Work item =
All lines before the one containing "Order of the", plus that line itself, are to be printed exactly as they appear below.

◇ ◇ ◇

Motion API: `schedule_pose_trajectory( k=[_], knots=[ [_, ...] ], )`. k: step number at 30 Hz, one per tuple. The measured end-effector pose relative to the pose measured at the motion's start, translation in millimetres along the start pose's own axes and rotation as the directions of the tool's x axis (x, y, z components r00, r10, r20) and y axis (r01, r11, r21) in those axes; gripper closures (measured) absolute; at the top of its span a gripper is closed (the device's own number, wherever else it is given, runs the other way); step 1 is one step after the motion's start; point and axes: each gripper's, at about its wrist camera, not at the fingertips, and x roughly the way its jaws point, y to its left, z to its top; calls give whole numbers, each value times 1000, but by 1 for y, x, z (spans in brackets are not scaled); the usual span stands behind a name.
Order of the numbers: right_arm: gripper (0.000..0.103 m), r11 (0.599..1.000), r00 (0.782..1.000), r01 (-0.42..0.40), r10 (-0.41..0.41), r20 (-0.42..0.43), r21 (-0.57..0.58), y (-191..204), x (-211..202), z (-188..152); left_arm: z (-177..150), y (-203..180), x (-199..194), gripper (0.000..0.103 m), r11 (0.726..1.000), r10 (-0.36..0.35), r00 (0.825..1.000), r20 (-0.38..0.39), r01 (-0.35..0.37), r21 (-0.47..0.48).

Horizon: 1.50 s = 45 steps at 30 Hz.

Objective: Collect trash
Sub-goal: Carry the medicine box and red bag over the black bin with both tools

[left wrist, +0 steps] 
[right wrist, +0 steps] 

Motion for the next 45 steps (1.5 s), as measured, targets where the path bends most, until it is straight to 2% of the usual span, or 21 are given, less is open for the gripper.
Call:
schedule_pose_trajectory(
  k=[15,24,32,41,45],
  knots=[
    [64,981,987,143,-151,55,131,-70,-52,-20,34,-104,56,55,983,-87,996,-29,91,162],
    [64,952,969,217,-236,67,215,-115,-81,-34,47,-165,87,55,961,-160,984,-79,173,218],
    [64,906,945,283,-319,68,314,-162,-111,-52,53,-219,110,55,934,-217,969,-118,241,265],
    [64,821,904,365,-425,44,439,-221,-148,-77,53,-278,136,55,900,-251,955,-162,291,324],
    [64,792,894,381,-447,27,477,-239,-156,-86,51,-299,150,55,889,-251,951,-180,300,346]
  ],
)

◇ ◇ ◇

Result for this task =
Motion API: `schedule_pose_trajectory( k=[_], knots=[ [_, ...] ], )`. k: step number at 30 Hz, one per tuple. The measured end-effector pose relative to the pose measured at the motion's start, translation in millimetres along the start pose's own axes and rotation as the directions of the tool's x axis (x, y, z components r00, r10, r20) and y axis (r01, r11, r21) in those axes; gripper closures (measured) absolute; at the top of its span a gripper is closed (the device's own number, wherever else it is given, runs the other way); step 1 is one step after the motion's start; point and axes: each gripper's, at about its wrist camera, not at the fingertips, and x roughly the way its jaws point, y to its left, z to its top; calls give whole numbers, each value times 1000, but by 1 for y, x, z (spans in brackets are not scaled); the usual span stands behind a name.
Order of the numbers: right_arm: gripper (0.000..0.103 m), r11 (0.599..1.000), r00 (0.782..1.000), r01 (-0.42..0.40), r10 (-0.41..0.41), r20 (-0.42..0.43), r21 (-0.57..0.58), y (-191..204), x (-211..202), z (-188..152); left_arm: z (-177..150), y (-203..180), x (-199..194), gripper (0.000..0.103 m), r11 (0.726..1.000), r10 (-0.36..0.35), r00 (0.825..1.000), r20 (-0.38..0.39), r01 (-0.35..0.37), r21 (-0.47..0.48).

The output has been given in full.